■ **TASK DIRECTIONS**
The entire listing, reproduced exactly and stripped of images, is the expected output.
◇ ◇ ◇ ◇
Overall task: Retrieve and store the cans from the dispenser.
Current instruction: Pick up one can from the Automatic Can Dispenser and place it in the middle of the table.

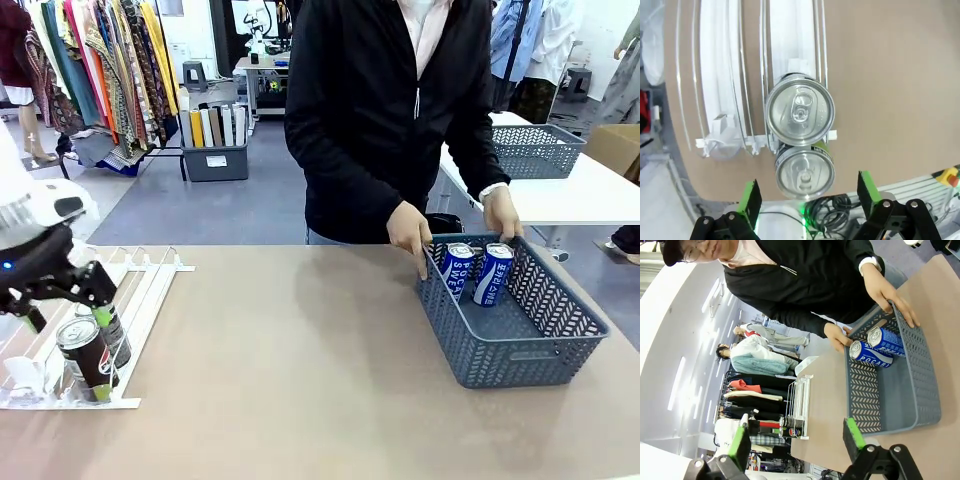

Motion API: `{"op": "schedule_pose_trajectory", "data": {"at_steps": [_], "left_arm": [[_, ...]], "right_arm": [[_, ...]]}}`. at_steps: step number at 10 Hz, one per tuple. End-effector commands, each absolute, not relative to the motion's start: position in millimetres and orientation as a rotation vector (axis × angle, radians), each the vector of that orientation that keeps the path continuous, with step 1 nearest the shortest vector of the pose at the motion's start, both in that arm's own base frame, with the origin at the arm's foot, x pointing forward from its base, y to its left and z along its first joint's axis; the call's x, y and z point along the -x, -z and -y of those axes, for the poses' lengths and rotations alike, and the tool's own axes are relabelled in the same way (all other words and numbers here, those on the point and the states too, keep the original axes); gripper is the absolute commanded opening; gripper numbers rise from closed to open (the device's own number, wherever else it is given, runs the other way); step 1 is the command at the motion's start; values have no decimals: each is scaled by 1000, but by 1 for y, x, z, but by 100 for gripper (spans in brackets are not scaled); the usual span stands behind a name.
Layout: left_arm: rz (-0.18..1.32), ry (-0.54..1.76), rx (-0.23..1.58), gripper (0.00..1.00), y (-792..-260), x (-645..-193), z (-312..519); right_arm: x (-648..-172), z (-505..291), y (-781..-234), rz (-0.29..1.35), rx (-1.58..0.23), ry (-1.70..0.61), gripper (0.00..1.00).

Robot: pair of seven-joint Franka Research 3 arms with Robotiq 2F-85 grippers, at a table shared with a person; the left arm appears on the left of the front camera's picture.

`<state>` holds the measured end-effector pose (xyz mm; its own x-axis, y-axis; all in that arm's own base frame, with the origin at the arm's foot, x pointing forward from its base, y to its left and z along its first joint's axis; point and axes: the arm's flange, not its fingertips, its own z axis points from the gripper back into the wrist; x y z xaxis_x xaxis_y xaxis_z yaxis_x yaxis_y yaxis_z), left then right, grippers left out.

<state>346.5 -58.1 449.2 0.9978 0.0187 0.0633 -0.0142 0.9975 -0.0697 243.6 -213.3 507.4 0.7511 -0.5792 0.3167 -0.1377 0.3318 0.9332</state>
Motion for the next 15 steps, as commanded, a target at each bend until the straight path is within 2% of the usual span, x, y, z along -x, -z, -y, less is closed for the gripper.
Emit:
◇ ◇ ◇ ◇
■ **SOLUTION**
Overall task: Retrieve and store the cans from the dispenser.
Current instruction: Pick up one can from the Automatic Can Dispenser and place it in the middle of the table.


Motion API: `{"op": "schedule_pose_trajectory", "data": {"at_steps": [_], "left_arm": [[_, ...]], "right_arm": [[_, ...]]}}`. at_steps: step number at 10 Hz, one per tuple. End-effector commands, each absolute, not relative to the motion's start: position in millimetres and orientation as a rotation vector (axis × angle, radians), each the vector of that orientation that keeps the path continuous, with step 1 nearest the shortest vector of the pose at the motion's start, both in that arm's own base frame, with the origin at the arm's foot, x pointing forward from its base, y to its left and z along its first joint's axis; the call's x, y and z point along the -x, -z and -y of those axes, for the poses' lengths and rotations alike, and the tool's own axes are relabelled in the same way (all other words and numbers here, those on the point and the states too, keep the original axes); gripper is the absolute commanded opening; gripper numbers rise from closed to open (the device's own number, wherever else it is given, runs the other way); step 1 is the command at the motion's start; values have no decimals: each is scaled by 1000, but by 1 for y, x, z, but by 100 for gripper (spans in brackets are not scaled); the usual span stands behind a name.
Layout: left_arm: rz (-0.18..1.32), ry (-0.54..1.76), rx (-0.23..1.58), gripper (0.00..1.00), y (-792..-260), x (-645..-193), z (-312..519); right_arm: x (-648..-172), z (-505..291), y (-781..-234), rz (-0.29..1.35), rx (-1.58..0.23), ry (-1.70..0.61), gripper (0.00..1.00).

Robot: pair of seven-joint Franka Research 3 arms with Robotiq 2F-85 grippers, at a table shared with a person; the left arm appears on the left of the front camera's picture.

`<state>` holds the measured end-effector pose (xyz mm; its own x-axis, y-axis; all in that arm's own base frame, with the origin at the arm's foot, x pointing forward from its base, y to its left and z along its first joint's axis; point and axes: the arm's flange, not its fingertips, its own z axis points from the gripper back into the wrist; x y z xaxis_x xaxis_y xaxis_z yaxis_x yaxis_y yaxis_z), left then right, grippers left out.

<state>346.5 -58.1 449.2 0.9978 0.0187 0.0633 -0.0142 0.9975 -0.0697 243.6 -213.3 507.4 0.7511 -0.5792 0.3167 -0.1377 0.3318 0.9332</state>
Motion for the next 15 steps, as commanded, a target at each bend until the straight path is within 2% of the usual span, x, y, z along -x, -z, -y, less is closed for the gripper.
Emit:

Work on this exercise is done.